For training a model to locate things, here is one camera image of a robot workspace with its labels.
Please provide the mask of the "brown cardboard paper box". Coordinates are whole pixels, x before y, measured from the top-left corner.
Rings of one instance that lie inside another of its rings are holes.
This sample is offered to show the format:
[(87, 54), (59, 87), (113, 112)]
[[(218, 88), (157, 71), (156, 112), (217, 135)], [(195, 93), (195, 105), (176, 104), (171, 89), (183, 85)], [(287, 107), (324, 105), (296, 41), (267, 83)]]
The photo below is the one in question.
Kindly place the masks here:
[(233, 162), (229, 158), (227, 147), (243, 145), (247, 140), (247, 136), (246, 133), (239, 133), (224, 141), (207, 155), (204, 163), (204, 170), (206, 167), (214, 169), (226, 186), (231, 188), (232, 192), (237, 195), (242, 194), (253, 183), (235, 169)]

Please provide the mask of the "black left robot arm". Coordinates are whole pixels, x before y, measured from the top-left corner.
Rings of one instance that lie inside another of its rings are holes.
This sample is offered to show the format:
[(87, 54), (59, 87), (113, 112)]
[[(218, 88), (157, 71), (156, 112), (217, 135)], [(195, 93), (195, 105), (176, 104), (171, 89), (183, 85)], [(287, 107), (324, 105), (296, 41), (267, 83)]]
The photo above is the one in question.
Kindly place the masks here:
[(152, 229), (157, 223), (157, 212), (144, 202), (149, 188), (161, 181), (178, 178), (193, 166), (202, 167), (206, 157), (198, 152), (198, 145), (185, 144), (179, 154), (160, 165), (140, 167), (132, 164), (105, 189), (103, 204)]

====

# ACTIVITY:
The data, all of it, should be transcribed exactly.

# COMPLETED EXERCISE:
For training a model to locate things, here is one camera image of a robot workspace with its labels.
Please provide the mask of the "brown cardboard paper box". Coordinates are whole pixels, x before y, measured from the top-left corner.
Rings of one instance that lie inside another of its rings are holes.
This sample is offered to show the format:
[(87, 54), (59, 87), (113, 112)]
[[(218, 88), (157, 71), (156, 112), (217, 135)], [(195, 93), (195, 105), (176, 104), (171, 89), (183, 85)], [(287, 107), (324, 105), (296, 41), (267, 83)]]
The photo below is the one in question.
Kindly place the masks here:
[(233, 162), (229, 158), (227, 147), (243, 145), (247, 140), (247, 136), (246, 133), (239, 133), (224, 141), (207, 155), (204, 163), (204, 170), (206, 167), (214, 169), (226, 186), (231, 188), (232, 192), (237, 195), (242, 194), (253, 183), (235, 169)]

Please provide the mask of the "black left robot arm". Coordinates are whole pixels, x before y, measured from the top-left corner.
Rings of one instance that lie inside another of its rings are holes.
This sample is offered to show the format:
[(87, 54), (59, 87), (113, 112)]
[[(218, 88), (157, 71), (156, 112), (217, 135)], [(195, 93), (195, 105), (176, 104), (171, 89), (183, 85)], [(287, 107), (324, 105), (296, 41), (267, 83)]]
The photo above is the one in question.
Kindly place the masks here:
[(152, 229), (157, 223), (157, 212), (144, 202), (149, 188), (161, 181), (178, 178), (193, 166), (202, 167), (206, 157), (198, 152), (198, 145), (185, 144), (179, 154), (160, 165), (140, 167), (132, 164), (105, 189), (103, 204)]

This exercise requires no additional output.